What Success Looks Like For An MBA Career Changer


Byrne: I wonder to what extent you found out something about yourself that you didn’t know before you went through the MBA program. Maybe it was a result of introspection in Me, Inc. , or through your peer coach or your executive coach.

Solomon: I just feel like a totally different person than when I first came here. I feel like I have found such a sense of confidence in who I was, who I am, and who I’m going to be moving forward. I feel like I have learned how to not only navigate my own path, but to create my own path moving forward, and I think that trickles not only in my professional life but in my personal passions, too. I did my yoga teacher training while I finished my MBA, and part of that came from the folks at the school saying, ‘Yes, you’re getting this great career path that you’re focusing on, but you have to do what’s right for you, too.’ I think Kelley really gave me the opportunity to figure out what makes my heart beat and how to continue that moving forward.

Kay: I’m somewhat of an analytical person. My brain is wired that way. So for me, learning to trust in a process or just having trust to take a leap of faith was critical. Through a lot of stressful nights and worrying about the different interviews and all the different things that happen as part of an MBA program, just really learning to have some faith in my own abilities and my own ability to commit to something and going headfirst into the deep end is what I really learned at Kelley. The MBA program here really taught me how to navigate that.

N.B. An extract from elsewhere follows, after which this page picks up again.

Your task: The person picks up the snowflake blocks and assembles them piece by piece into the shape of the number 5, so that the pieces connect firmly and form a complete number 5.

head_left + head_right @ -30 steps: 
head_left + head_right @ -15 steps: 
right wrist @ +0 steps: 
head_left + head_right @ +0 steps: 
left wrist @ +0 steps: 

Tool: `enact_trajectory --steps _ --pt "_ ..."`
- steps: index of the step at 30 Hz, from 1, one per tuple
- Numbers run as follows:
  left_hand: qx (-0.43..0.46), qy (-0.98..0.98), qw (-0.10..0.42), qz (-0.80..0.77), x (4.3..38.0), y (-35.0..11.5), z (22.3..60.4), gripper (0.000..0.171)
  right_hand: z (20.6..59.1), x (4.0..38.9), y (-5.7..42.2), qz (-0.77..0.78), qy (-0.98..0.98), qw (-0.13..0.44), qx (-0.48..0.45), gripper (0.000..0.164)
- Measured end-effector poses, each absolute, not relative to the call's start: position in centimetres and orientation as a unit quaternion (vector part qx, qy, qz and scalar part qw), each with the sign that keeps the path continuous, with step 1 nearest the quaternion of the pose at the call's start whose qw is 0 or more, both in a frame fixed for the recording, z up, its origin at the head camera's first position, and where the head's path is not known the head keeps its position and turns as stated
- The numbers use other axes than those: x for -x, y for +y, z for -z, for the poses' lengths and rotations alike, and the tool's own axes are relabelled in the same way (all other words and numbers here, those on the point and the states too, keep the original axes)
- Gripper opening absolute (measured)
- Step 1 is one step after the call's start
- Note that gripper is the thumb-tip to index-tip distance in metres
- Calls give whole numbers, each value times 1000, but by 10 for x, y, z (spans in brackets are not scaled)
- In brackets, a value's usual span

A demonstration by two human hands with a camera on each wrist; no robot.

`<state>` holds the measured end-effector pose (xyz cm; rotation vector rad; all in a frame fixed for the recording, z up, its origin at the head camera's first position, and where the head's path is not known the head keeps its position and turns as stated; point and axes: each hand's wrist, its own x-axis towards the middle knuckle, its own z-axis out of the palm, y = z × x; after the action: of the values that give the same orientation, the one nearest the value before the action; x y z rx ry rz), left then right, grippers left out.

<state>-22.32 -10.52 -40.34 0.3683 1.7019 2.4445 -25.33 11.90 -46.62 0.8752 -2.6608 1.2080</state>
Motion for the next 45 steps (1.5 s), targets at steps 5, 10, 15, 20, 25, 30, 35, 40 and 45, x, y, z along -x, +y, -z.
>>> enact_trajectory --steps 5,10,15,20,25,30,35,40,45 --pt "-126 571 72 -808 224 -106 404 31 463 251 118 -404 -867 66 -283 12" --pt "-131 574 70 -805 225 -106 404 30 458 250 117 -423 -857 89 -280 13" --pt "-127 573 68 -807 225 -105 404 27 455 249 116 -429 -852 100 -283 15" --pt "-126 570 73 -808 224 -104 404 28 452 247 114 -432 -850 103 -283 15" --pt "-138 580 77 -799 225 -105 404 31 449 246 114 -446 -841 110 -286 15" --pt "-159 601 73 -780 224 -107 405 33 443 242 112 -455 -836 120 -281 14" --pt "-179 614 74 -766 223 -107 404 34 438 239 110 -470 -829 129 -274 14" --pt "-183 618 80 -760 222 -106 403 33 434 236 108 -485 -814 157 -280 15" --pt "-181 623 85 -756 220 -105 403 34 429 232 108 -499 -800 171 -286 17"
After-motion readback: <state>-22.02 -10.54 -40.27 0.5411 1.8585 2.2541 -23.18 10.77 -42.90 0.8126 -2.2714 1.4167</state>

I’m a Kelley humble, as we like to say. Everyone takes a different path. There’s no right path for anyone. But that being said, there was a person on my team doing basically the same job as me, and she was a former Goldman Sachs person who worked in private equity, went to an Ivy League school and had a great pedigree MBA program here in the states. And despite our different paths, we are now on the same team doing the same thing, and it was just very eye-opening to me to think that here I am, able to execute in this job, and I think I’m doing a good job.

Byrne: Evelyn, what did you learn about yourself that you didn’t know before you got here?

Wang: If you go back several years, I don’t think I could have ever ended up here.  I had a friend tell me she envies my life, but I said we just have different journeys.

Byrne: In our previous panel we had three second-year students, and one of the things that came up was how Kelley can make you uncomfortable and how important that is to your journey. Can you recall a time when you were in the program when you felt you were being stretched at a level where you actually felt discomfort?

Wang: The core is very demanding and stressful. For international students, it’s extremely so because we are just landing here and just starting to get to know the country and the culture.  We start very intensive classes, and the faculty push you.

Byrne: Jennifer, when do you feel you were stretched?

Solomon: I remember being at an interview at one of the consulting firms, and it was the night before, and I was there with some of my classmates who had had some very prestigious pre-Kelley careers. And this was probably in January of the first year, so you just got through the core. You get back from winter break. You’re feeling really jazzed up and ready to interview, and then it was in this room with all these people. I’m like, ‘I don’t even know if I want to be a consultant. I don’t know what I’m doing here. I’m networking with all these people. Am I even good at case interviewing?’

It was this moment of, ‘Oh, man. You need to step up right now.; And I think that continues throughout the interview process, throughout the recruiting process. It’s just constantly figuring out how can you communicate with people about where you came from, where you want to go, but do it in an authentic way. And I think once you can get to that authentic area, that’s when you go from being uncomfortable to being comfortable. But I think it takes some time.

Kay: I would just echo that. There’s a lot of introspection and changing course in your first semester at least if not the first year. Maybe even longer. But a lot of people will come to business school with an end goal in mind, but that will change. So learning to navigate your own interpersonal battles, it’s really stressful. Your whole life is in flux. You don’t know where you’re going to land. You don’t know anything about what the future’s going to look like, and it’s an uncomfortable feeling. Becoming comfortable with being uncomfortable is something that Kelley really instills in us early on, but they do provide that whole support framework to really coach you and help you refine your story, which in doing so, you’ll learn more about yourself and where you think you want to be and what’s the right fit for you.

Byrne: Now all three of you chose an in residence two-year, full-time MBA program.  Did all three of you intern at the companies that you’re currently employed at?

Solomon: Yes.

Wang: Yeah.

Kay: I did not.

Byrne: Okay. So tell me about the internship experience and how that helped you decide what you wanted to do. And David, we may as well start with you since you had a different internship.

Kay: I basically found an opportunity through my own network. This internship was a finance internship and it was unstructured in that it wasn’t an official program that had an assigned mentor or onboarding or anything like that. It was very much a pave your own path type of internship. But the skills that I developed there both on the personal side as well as the technical side, they really enabled me to land and hit the ground running. I worked on a variety of different projects and really learned how to be your own advocate and go out and ask for projects and ask to partner with teams on other projects.

You’re taking classes that cover basically every corner of what it takes to run a company. So my internship maybe was unusual, but ultimately it was a great learning opportunity. The skills that I learned in the first year directly applied to my internship which translated to an experience that I could discuss and speak to when creating that full-time recruiting pitch as I was going into into the second year.